Task: Produce word for word the lines of the data below running from the one that has "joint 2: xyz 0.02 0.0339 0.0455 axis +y" to the one that has "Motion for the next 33", inclusive, and no others.

== Segment start ==

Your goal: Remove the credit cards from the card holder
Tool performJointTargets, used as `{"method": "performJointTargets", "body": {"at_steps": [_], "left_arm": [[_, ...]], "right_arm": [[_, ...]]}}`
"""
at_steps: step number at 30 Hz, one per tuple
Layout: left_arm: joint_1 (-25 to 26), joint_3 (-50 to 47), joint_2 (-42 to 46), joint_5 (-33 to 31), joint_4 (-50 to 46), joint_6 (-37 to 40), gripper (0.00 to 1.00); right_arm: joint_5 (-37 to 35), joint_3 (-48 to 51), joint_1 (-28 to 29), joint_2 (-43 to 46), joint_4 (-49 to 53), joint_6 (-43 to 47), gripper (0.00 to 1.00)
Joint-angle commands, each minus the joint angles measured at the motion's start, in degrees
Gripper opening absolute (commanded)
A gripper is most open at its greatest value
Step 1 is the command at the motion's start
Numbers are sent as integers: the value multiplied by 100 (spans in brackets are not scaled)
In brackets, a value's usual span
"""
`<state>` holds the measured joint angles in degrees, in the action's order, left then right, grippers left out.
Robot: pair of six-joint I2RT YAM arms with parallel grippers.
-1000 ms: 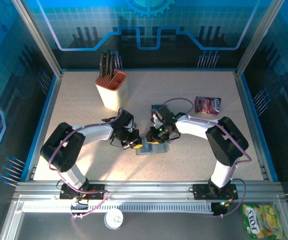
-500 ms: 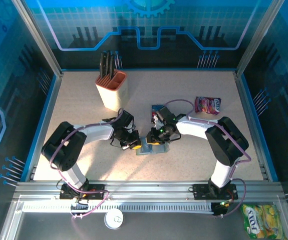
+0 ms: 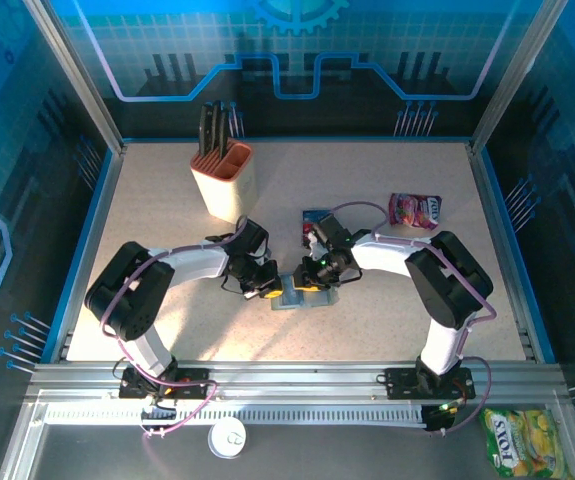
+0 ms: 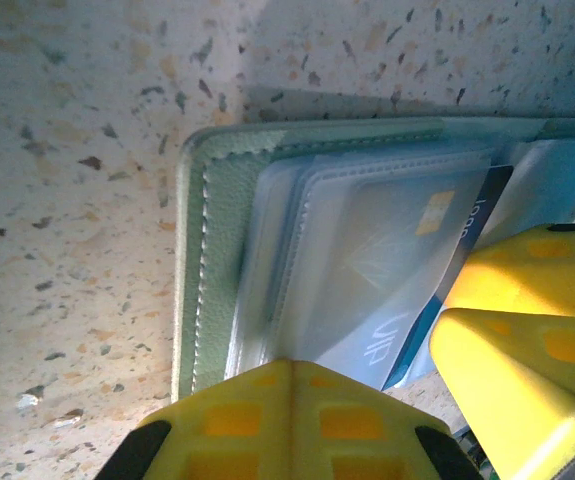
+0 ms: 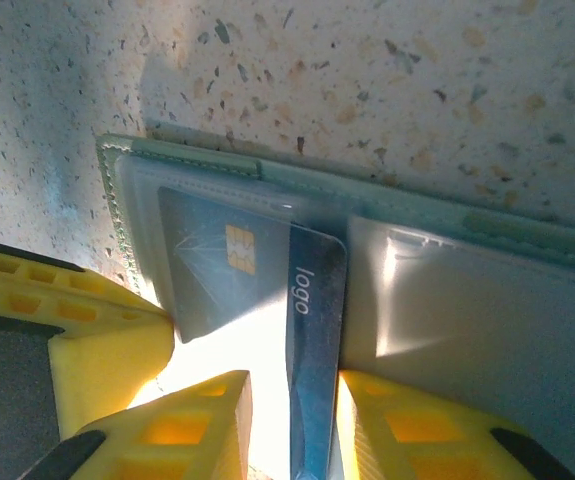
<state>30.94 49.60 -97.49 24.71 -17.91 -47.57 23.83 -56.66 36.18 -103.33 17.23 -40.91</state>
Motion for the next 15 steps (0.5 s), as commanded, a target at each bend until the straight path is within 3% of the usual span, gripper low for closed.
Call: {"method": "performJointTargets", "body": {"at_steps": [1,15], "left_arm": [[42,61,-233,-203,-338,138,0],[43,164,-352,-211,-529,240,0]], "right_arm": [[187,103,-71,-133,-97,-77,30],[623,427,-217,223,-804,-493,21]]}}
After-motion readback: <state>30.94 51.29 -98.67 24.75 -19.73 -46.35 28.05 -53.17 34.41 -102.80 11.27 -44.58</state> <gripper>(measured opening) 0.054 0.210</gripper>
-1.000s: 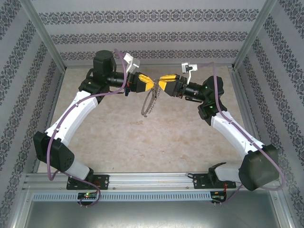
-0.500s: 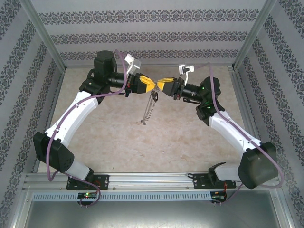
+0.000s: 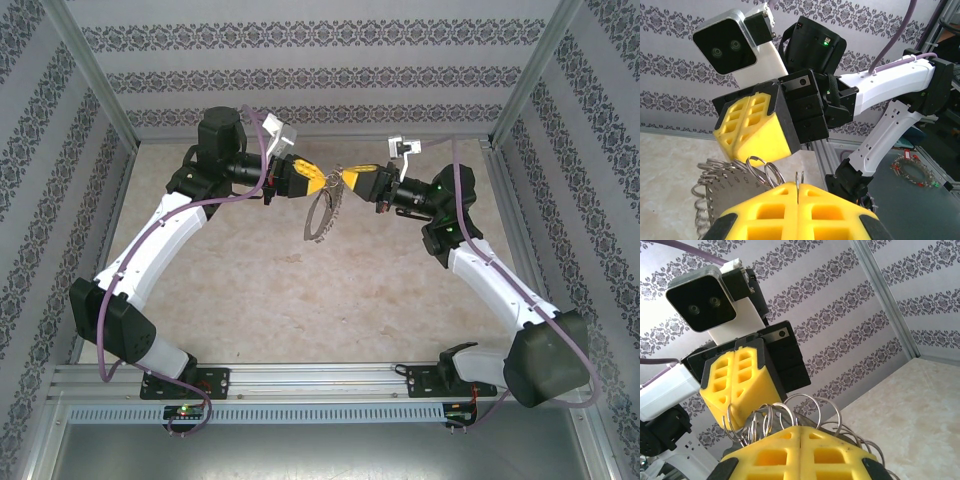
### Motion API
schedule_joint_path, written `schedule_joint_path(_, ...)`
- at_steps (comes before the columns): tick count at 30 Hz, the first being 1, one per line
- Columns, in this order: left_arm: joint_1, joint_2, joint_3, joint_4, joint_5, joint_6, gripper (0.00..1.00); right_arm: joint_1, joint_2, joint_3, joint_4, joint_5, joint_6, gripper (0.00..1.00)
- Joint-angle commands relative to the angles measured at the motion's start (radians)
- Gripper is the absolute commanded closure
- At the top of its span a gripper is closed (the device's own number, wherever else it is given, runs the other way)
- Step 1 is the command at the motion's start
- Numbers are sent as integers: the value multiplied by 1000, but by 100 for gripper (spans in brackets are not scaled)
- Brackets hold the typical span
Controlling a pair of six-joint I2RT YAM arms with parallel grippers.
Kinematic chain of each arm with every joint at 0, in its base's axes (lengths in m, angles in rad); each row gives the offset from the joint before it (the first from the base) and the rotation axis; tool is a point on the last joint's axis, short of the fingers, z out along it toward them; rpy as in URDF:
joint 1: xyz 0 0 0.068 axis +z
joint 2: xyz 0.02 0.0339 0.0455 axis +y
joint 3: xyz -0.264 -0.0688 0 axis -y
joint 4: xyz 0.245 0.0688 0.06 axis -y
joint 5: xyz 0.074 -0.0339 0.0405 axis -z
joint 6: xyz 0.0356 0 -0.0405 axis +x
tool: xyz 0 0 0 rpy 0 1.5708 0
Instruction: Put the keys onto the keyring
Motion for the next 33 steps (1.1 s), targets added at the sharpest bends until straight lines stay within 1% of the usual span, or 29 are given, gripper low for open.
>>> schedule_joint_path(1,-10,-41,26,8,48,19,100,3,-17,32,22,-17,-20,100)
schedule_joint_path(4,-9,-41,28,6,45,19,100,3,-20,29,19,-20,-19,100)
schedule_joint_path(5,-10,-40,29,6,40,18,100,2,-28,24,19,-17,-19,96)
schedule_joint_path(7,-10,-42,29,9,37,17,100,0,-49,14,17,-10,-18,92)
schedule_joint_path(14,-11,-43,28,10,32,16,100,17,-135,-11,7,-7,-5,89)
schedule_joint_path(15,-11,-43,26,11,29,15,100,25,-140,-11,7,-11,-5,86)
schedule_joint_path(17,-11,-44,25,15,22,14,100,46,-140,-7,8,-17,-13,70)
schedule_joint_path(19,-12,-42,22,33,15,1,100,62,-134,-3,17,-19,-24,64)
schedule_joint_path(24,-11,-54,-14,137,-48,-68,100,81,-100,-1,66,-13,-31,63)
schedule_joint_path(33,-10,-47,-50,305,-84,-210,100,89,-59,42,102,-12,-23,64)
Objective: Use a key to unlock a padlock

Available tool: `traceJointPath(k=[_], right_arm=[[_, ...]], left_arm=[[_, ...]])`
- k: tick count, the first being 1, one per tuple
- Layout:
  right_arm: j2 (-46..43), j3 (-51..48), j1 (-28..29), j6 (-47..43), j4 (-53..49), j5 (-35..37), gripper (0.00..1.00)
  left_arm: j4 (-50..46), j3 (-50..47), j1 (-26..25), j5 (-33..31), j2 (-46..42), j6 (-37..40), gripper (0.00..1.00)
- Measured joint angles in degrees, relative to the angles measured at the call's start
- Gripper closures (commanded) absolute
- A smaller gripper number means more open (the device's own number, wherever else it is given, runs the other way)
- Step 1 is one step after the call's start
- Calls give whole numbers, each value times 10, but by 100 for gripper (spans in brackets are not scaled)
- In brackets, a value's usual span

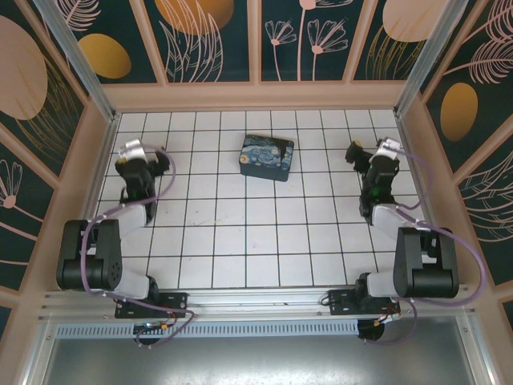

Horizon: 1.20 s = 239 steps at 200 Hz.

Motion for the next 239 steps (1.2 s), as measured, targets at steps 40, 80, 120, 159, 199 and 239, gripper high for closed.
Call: traceJointPath(k=[40,80,120,159,199,239], right_arm=[[59,112,-60,68,-183,-55,33],[151,198,-80,87,-315,-98,35],[229,290,-144,95,-404,-119,35],[308,392,-183,96,-458,-115,44],[345,443,-165,96,-489,-112,45],[378,482,-135,94,-506,-84,47]], left_arm=[[-186,111,-9,16,-3,-120,2],[-396,163,-112,19,0,-206,2],[-502,219,-193,19,-9,-242,2],[-541,222,-232,28,-28,-247,2],[-562,224,-232,24,-28,-245,1],[-569,249,-232,29,-13,-241,1]])
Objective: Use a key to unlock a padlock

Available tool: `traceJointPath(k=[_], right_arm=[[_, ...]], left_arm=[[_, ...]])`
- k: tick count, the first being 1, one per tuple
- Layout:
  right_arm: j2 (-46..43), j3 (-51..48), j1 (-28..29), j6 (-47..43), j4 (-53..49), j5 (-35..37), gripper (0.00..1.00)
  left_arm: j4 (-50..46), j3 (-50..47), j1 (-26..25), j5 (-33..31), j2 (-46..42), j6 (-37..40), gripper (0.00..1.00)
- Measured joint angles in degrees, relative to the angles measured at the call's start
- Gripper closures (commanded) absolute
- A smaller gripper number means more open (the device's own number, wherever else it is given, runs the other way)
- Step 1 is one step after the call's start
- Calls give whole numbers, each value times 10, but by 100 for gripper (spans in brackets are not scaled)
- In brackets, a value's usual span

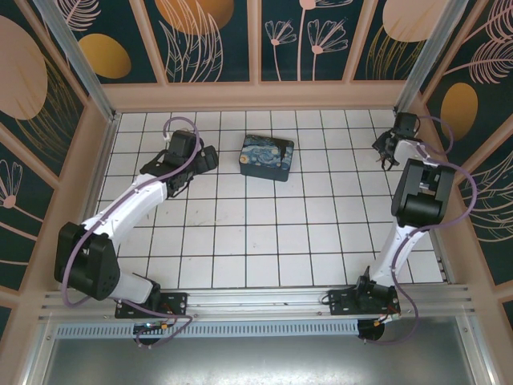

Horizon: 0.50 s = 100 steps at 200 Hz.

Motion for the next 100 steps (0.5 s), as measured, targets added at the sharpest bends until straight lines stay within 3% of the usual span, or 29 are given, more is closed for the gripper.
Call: traceJointPath(k=[100], right_arm=[[87,80,4,-23,-27,41,62]], left_arm=[[-2,15,0,-1,13,21,1]])
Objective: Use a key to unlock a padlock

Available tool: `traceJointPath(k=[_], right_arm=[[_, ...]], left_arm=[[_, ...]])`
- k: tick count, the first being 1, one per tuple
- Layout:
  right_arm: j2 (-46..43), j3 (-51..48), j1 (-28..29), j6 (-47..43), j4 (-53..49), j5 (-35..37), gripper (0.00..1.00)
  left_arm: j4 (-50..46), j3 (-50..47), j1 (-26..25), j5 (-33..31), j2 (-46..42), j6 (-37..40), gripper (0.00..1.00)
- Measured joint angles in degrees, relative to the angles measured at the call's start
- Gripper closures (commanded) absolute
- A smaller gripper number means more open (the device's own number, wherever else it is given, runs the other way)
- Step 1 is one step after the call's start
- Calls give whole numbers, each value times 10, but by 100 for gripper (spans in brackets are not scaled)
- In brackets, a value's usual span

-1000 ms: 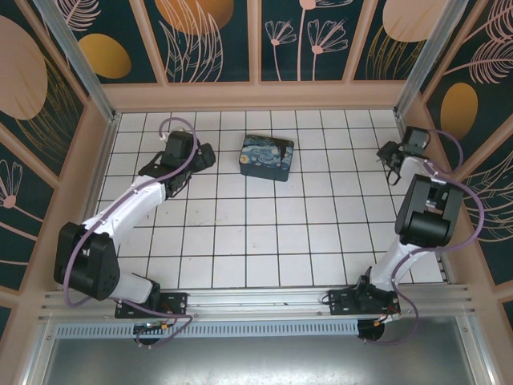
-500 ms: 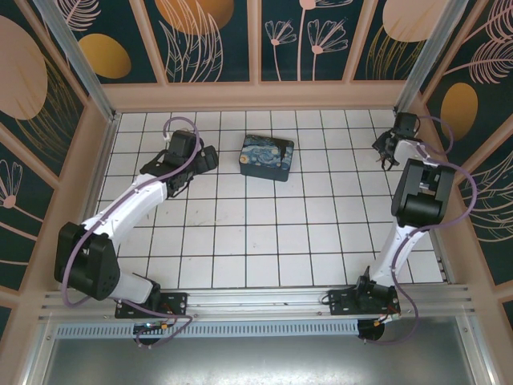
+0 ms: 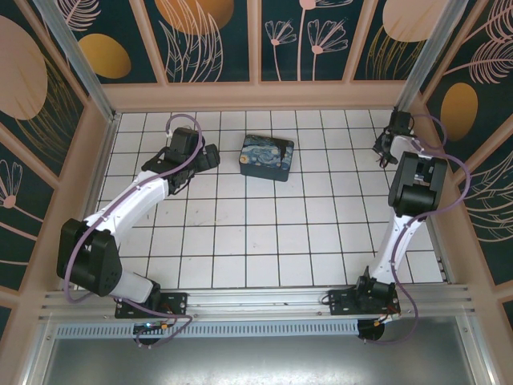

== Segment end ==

Expected answer:
joint 2: xyz 0.02 0.0339 0.0455 axis +y
joint 3: xyz -0.264 -0.0688 0 axis -y
joint 4: xyz 0.245 0.0688 0.06 axis -y
joint 5: xyz 0.074 -0.0339 0.0405 axis -z
joint 6: xyz 0.0356 0 -0.0405 axis +x
tool: xyz 0 0 0 rpy 0 1.5708 0
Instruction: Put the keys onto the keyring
Motion for the next 33 steps (1.1 s), targets added at the sharpest bends until straight lines stay within 1% of the usual span, or 29 are given, gripper low for open.

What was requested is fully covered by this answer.